**Exercise details:** Reproduce, from the lines below, exactly the stretch that begins at the line containing "The lens of picture 2 stands" and ends at the line containing "In picture 2 the", both included.

**Records shown:**
····················
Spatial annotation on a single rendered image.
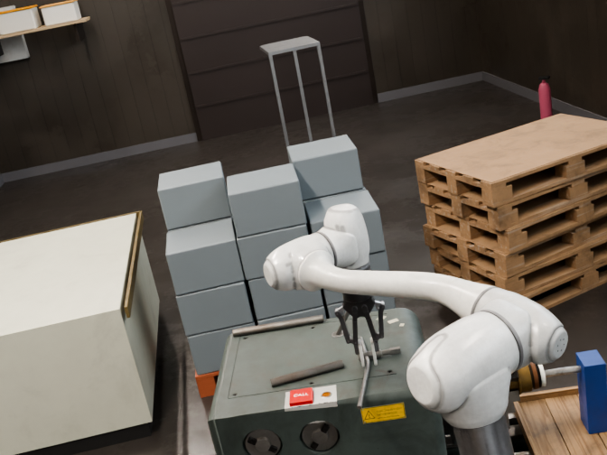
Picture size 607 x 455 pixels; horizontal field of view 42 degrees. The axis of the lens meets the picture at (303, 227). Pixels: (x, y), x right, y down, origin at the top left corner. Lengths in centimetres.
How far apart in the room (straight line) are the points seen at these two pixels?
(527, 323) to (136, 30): 957
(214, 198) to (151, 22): 636
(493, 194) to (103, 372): 231
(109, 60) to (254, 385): 894
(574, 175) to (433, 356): 353
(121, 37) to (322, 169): 652
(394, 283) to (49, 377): 287
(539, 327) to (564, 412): 104
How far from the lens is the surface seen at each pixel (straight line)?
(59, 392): 440
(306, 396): 207
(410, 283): 175
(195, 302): 444
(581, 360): 239
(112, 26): 1083
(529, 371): 234
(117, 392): 438
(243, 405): 211
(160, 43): 1082
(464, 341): 148
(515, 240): 471
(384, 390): 206
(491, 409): 152
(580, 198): 501
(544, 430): 251
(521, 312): 157
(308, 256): 184
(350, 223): 193
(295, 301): 448
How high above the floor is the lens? 235
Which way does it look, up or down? 20 degrees down
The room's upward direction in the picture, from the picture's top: 11 degrees counter-clockwise
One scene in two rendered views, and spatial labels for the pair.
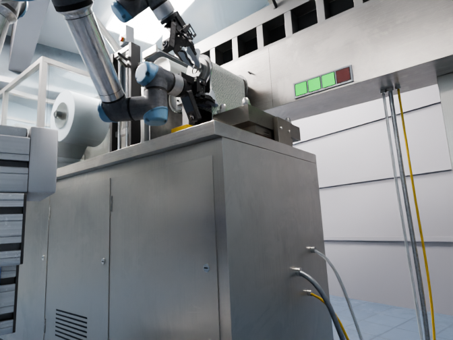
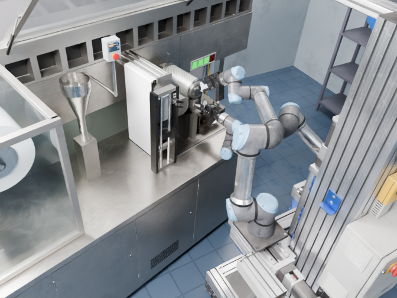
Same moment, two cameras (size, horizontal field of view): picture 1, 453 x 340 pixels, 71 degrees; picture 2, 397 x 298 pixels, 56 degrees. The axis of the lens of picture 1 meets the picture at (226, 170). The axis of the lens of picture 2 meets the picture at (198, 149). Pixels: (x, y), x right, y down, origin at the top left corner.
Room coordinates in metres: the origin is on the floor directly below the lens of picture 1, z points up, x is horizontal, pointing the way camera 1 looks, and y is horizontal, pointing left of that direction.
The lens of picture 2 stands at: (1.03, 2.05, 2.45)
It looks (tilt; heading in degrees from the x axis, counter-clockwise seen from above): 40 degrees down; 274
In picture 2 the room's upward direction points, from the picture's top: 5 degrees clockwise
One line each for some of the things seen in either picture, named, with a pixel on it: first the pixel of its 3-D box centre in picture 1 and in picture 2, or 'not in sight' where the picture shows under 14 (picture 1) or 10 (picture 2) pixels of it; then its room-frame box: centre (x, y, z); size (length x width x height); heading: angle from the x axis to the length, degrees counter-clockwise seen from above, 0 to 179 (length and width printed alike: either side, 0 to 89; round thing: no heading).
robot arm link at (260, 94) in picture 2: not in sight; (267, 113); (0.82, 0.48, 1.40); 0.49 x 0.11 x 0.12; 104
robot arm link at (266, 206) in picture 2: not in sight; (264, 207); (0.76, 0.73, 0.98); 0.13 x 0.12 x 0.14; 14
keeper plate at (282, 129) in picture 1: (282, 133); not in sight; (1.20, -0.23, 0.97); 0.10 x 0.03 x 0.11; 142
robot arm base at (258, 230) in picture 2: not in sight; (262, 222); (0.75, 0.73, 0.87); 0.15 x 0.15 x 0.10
····················
**Exercise response:**
The lens of picture 2 stands at: (1.03, 2.05, 2.45)
It looks (tilt; heading in degrees from the x axis, counter-clockwise seen from above): 40 degrees down; 274
In picture 2 the room's upward direction points, from the picture's top: 5 degrees clockwise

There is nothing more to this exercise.